Finally, if the state propagation is delayed to the msk release
callback, the first subflow can change to a different state in between.
Cache the relevant target state in a new msk-level field and use
such value to update the msk state at release time.

Fixes: 1e777f39b4d7 ("mptcp: add MSG_FASTOPEN sendmsg flag support")

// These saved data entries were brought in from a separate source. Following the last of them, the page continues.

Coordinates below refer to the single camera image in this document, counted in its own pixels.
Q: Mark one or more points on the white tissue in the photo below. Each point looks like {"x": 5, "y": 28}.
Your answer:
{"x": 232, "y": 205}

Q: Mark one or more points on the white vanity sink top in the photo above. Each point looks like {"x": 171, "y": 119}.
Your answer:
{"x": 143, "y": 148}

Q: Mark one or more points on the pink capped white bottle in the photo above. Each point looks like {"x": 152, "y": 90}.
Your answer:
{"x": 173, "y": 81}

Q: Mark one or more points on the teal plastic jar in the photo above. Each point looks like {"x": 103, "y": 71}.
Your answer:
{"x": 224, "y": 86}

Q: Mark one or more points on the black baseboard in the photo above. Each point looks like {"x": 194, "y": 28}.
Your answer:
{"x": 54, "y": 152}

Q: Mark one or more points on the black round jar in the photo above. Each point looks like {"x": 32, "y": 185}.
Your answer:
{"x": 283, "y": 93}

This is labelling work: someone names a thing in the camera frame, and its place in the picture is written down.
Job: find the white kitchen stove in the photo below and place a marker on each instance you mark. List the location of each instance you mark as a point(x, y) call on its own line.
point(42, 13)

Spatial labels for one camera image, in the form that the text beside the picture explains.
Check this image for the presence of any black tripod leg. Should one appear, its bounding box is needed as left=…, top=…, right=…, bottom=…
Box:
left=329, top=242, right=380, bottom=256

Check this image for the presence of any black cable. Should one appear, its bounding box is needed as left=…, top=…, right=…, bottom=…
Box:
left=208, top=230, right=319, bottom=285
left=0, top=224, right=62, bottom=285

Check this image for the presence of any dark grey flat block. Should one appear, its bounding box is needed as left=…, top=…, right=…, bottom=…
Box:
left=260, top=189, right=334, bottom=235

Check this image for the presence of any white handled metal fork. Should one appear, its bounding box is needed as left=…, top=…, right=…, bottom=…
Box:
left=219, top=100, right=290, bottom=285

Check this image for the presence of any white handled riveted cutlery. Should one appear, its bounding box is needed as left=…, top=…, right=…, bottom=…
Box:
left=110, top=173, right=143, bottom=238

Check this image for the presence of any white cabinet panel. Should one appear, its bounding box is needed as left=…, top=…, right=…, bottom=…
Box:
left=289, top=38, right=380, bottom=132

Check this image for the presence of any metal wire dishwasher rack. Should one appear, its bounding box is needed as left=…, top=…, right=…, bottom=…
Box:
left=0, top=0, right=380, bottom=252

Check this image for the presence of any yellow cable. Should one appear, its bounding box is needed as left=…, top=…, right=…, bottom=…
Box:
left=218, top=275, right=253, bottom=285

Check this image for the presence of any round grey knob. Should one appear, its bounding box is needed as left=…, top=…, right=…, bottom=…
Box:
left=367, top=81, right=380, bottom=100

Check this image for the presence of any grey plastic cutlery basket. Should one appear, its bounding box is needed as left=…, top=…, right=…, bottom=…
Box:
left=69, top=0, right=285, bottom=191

Cc: stable@vger.kernel.org
Reported-by: <syzbot+c53d4d3ddb327e80bc51@syzkaller.appspotmail.com>
Closes: https://github.com/multipath-tcp/mptcp_net-next/issues/458
Signed-off-by: Paolo Abeni <pabeni@redhat.com>
Reviewed-by: Mat Martineau <martineau@kernel.org>
Signed-off-by: Matthieu Baerts <matttbe@kernel.org>
Signed-off-by: David S. Miller <davem@davemloft.net>
Signed-off-by: Sasha Levin <sashal@kernel.org>
---
 net/mptcp/protocol.c |  6 +++---
 net/mptcp/protocol.h |  9 ++++++---
 net/mptcp/subflow.c  | 28 +++++++++++++++++-----------
 3 files changed, 26 insertions(+), 17 deletions(-)

diff --git a/net/mptcp/protocol.c b/net/mptcp/protocol.c
index dc030551cac13..5c003a0f0fe5b 100644
--- a/net/mptcp/protocol.c
+++ b/net/mptcp/protocol.c
@@ -3397,12 +3397,12 @@ static void mptcp_release_cb(struct sock *sk)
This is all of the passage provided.